Helping my unbelief

But how sneaky of me, really, to adopt the tone and manner of conviction simply for rhetorical effect. How duplicitous. That woman on the next bar stool, would she have looked so impressed if I had added the caveat that full disclosure would have demanded? “Please be advised that taking anything I say at face value may be hazardous to your sense of trust.” Ordinary human decency requires that we leave people’s prejudices largely intact, much of the time. Break this rule too regularly and you will find yourself shunned – take it from me. And the belief in a one-to-one correspondence between word and thing, between signifier and signified – well, you can call it naive if you want to. But try finding an American who doesn’t cling to it. The people who don’t say what they mean and mean what they say, they’re the ones that have brought us all these high taxes and unwed mothers and new mini malls where that trout stream used to be. Politicians, lawyers, bigshots. Middle managers. Liberals. People who talk out of both sides of their mouths, until even they don’t know what they mean. People like me.

This morning I’m thinking how nice it would be to adopt a manageable number of real, unequivocal beliefs. For example:
I believe that there is no such thing as a bad hug. I believe that every prisoner should be given a puppy or a kitten to care for. I believe that shit happens. I believe that someday we will understand, and that when we understand, we will choose to do good. I believe that dirt under the fingernails is a sign of virtue. I believe that people should strive to be as healthy and happy as possible. I believe that everybody is special. There! That wasn’t so hard to write, now, was it?

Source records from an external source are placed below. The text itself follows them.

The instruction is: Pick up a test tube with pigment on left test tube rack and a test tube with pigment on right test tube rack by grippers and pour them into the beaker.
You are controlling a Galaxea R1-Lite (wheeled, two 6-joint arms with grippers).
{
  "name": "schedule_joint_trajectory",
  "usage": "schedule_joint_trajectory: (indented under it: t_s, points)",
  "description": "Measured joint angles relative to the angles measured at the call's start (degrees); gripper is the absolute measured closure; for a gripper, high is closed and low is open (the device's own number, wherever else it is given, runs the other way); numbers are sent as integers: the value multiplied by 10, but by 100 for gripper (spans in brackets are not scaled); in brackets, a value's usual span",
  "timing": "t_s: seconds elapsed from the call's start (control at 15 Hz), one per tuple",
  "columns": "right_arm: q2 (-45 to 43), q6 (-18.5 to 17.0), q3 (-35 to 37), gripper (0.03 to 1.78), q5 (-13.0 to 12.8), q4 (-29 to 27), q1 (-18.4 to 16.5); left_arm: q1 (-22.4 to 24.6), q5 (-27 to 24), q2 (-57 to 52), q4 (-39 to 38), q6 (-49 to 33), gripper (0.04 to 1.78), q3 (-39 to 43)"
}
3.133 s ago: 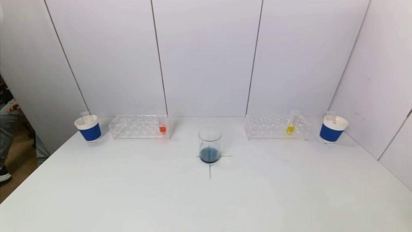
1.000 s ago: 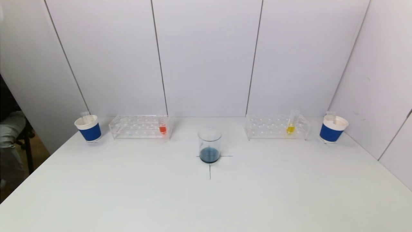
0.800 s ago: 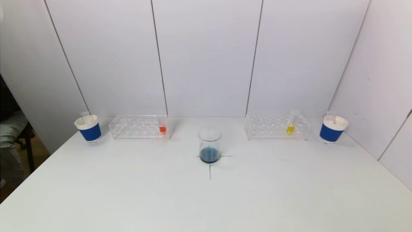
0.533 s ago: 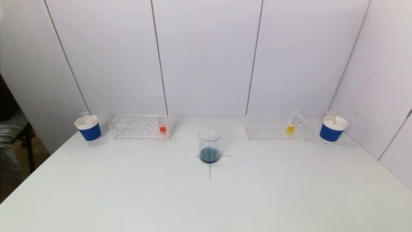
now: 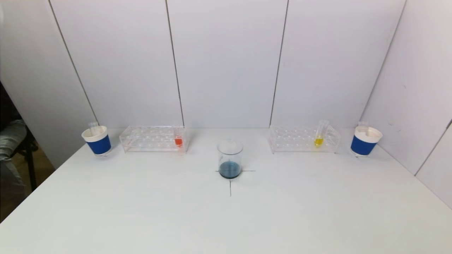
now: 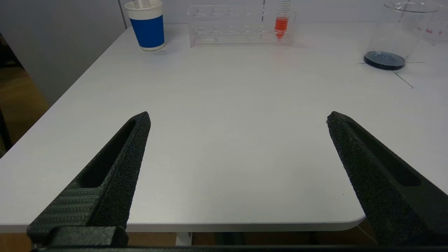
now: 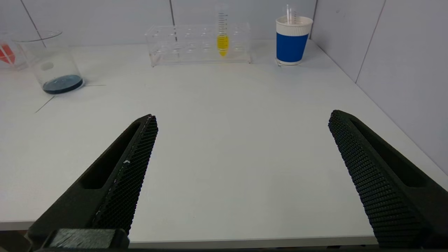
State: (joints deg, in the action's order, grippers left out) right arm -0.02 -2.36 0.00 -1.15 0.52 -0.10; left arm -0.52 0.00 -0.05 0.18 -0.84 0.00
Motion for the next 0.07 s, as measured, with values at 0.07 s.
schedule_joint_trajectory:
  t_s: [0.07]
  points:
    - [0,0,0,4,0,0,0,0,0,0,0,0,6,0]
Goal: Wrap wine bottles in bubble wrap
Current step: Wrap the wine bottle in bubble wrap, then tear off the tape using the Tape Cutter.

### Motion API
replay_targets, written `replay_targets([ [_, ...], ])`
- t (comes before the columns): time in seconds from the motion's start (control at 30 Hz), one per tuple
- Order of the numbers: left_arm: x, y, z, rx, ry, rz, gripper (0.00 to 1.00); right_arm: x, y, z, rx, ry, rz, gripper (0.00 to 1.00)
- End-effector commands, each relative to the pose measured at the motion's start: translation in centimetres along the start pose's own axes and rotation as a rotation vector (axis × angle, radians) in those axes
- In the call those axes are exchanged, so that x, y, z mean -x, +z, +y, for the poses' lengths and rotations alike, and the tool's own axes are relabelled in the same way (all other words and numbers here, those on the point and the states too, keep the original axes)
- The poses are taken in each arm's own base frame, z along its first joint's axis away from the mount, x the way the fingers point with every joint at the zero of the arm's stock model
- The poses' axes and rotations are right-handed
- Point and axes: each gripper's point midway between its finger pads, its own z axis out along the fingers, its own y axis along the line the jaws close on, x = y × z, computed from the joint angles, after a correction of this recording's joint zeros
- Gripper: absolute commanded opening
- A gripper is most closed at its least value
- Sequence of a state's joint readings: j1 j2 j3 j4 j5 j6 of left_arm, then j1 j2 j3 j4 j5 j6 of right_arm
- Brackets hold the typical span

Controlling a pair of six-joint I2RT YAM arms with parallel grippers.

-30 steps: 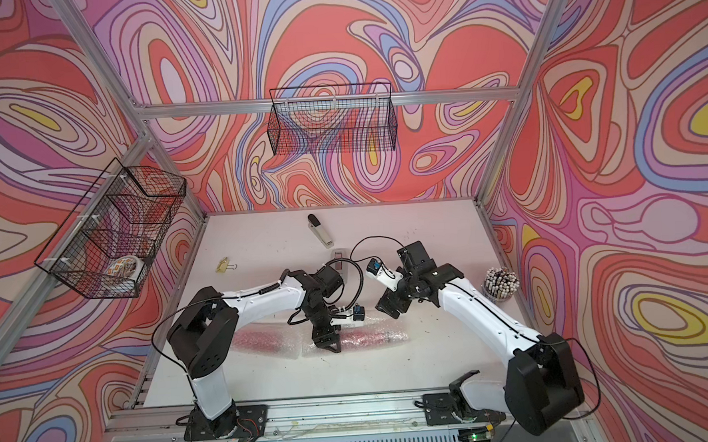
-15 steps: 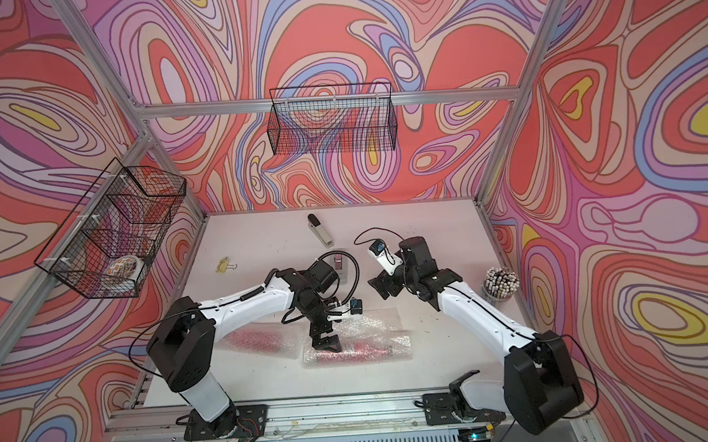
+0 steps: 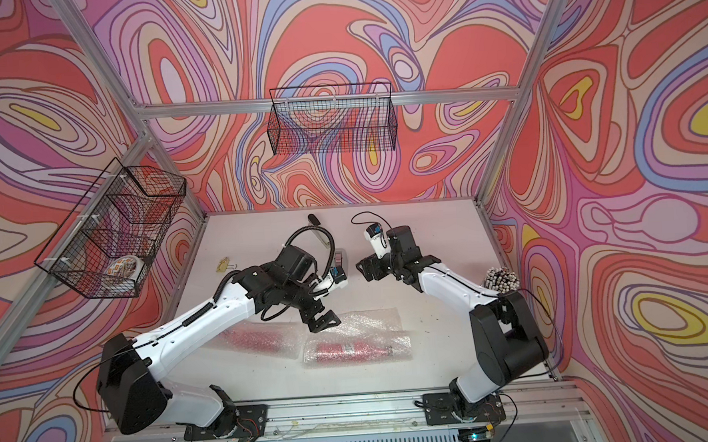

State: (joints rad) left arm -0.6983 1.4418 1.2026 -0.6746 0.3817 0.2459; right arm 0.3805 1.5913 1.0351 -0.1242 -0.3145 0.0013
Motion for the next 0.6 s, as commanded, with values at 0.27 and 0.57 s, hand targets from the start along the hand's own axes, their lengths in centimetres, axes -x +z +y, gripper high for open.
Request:
replay_targets([
  [0.27, 5.5, -1.1, 7.7, -0.048, -0.743, -0.31, 0.95, 1.5, 5.4, -0.1, 0.111, 0.308, 0.007, 0.66],
  [0.57, 4.4, 3.1, 11.2, -0.187, -0.951, -0.279, 0.86, 0.1, 9.0, -0.6, 0.145, 0.389, 0.052, 0.54],
])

Ah, but immediately I begin casting about for exceptions. A hug can be unwelcome, poorly executed, or even exploitative. Who says that puppies and kittens really deserve to live behind prison walls? Shit doesn’t just happen – you have to eat something, your digestive system needs to be in good working order, and figuratively speaking, some people just go through life without ever experiencing a rained-out picnic or a broken promise. It stands to reason: there are six billion people in the world. A small fraction must manage to beat the odds.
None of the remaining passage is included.